Being a good listener is about more than just hearing the words that someone is saying. Effective listening is about understanding the meaning behind what someone is telling you. It’s noticing body language, facial expressions, and tone of voice and using that information to inform your understanding of their experience. It’s about showing the other person that you care about what they are saying and want to be there for them. A good listener makes you feel safe, wanted and understood.
If you have ever opened up to a good listener, you know how good it feels to have someone understand you. The opposite is also true. We’ve all tried to confide in someone or simply have a discussion with someone and came out the other side feeling disrespected, misunderstood, or unimportant. What separates a good listener from a not-so-good listener?
Good Listeners Give Undivided Attention
When someone comes to you with something important to say, the acts of setting aside your cell phone or laptop, turning down the volume or pausing the TV, or just turning your body to face them do two powerful things. First, willingly turning your attention from what you were doing to the person who wants to talk allows you to focus all your attention on the conversation. This increases your capacity to understand the other person. Second, these acts all communicate to the other person that you care enough about what they have to say that you are giving it your full attention, making them feel safe and wanted.
Good Listeners Ask for Clarification
Even if you are giving your undivided attention to another person, it is still possible (and likely) that you might misunderstand what they are trying to say. They might also have difficulty putting what they are feeling/thinking into words. In this case, the best thing to do is to get clarification.
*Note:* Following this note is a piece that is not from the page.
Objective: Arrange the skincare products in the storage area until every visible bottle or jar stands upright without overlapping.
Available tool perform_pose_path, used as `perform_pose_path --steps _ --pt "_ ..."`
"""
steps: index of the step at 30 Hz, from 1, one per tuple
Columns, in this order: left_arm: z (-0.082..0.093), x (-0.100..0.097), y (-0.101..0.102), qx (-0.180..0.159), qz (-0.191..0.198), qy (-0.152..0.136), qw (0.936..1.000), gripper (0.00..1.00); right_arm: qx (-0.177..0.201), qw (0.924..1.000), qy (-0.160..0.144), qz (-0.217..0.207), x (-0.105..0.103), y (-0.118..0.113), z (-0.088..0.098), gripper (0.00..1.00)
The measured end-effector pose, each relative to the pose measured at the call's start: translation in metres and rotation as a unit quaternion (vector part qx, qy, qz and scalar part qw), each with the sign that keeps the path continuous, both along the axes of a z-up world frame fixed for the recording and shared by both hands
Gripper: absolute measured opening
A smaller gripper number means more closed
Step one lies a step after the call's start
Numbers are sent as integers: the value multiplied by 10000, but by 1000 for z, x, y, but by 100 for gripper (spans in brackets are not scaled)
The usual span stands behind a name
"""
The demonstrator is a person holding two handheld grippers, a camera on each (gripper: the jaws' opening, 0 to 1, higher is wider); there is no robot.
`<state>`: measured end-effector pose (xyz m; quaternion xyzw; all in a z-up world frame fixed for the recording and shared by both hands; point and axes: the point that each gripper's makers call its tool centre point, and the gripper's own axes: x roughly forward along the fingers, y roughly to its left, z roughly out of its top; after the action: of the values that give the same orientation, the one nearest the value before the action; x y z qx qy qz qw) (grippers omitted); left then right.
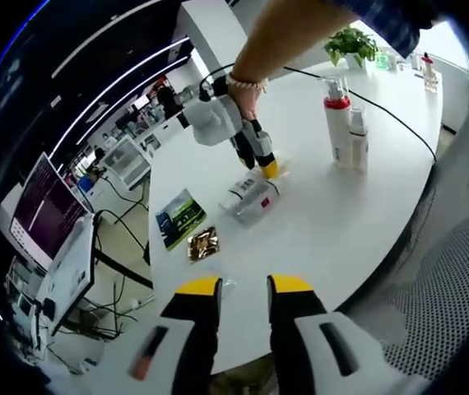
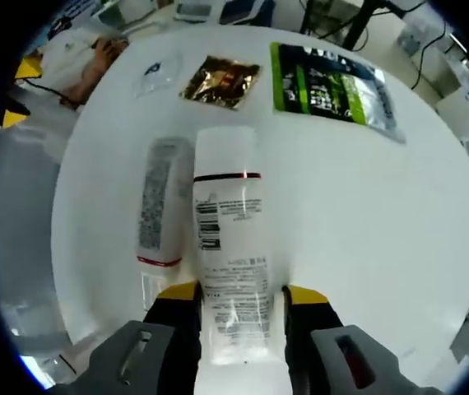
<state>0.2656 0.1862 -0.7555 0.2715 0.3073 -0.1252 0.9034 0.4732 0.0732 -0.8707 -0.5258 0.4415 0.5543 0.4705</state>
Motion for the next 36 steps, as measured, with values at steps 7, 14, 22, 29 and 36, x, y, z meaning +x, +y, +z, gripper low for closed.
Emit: perform_pose_path --steps 7,14,22,29,36 --pt "-1 0 1 123 -16 7 9999 25 43 10000 -1 37 3 -2 0 27" --pt "-2 0 2 211 -1 27 9998 25 -50 10000 -63 46 1 -2 1 25" --pt "-1 0 4 220 38 -7 9997 25 103 9986 -515 84 22 1 31 25" --pt "2 0 3 232 9 -91 9997 25 281 9959 -860 69 33 -7 67 24" --pt "5 1 3 188 9 -170 9997 25 593 9913 -1163 166 22 -5 107 24"
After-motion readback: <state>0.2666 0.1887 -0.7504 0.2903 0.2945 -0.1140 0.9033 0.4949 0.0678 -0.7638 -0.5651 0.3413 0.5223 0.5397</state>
That might sound like, “I don’t think I quite understand what you are trying to say. Could you try explaining again in different words?”, “What I think you are telling me is ______, do I have that right?” or “Are you wanting my help to figure out a solution, or do you want to vent and have me listen?”. Asking for clarification allows you to understand better what the other person is going through as well as the desired outcome of the conversation. It also communicates to the other person that you want to understand them and meet their needs.
Good Listeners Validate
Validating someone is simply communicating to them that what they are feeling is valid and that they have a right to feel it. It is important to note that you can validate someone without agreeing with them. Validation might sound like, “I can understand why you are feeling this way,” or “I probably would have done the same thing.” Validation can be done through touch as well and might be a strong embrace or a squeeze of the hand to let the other person know that you are there for them. Validation makes the other person feel accepted and normal – like they are not alone.
Good Listeners Postpone Their Agenda
Listening to understand feels very different than listening to rebuttal, refute, or convince. Effective listening requires that the listener put their agenda aside for the time being (not forever; most!) while they fully stay present with the other person’s experience. This might look like using a pen and paper to take notes about what your partner is saying to keep your attention focused on them. When you understand your partner’s experience – from their perspective – you are much more likely to be able to help them or find a suitable compromise. Not to mention that when you show a true understanding of your partner, they are much more likely to do the same for you.
Being a good listener is such a small thing that has incredible impacts on those around you and can improve your relationships tremendously. Being a good listener takes practice; most of us were not taught how to effectively listen when we were growing up. So, if you are unsure if you are a good listener, don’t beat yourself up – just try actively using these strategies the next time you have a conversation with someone!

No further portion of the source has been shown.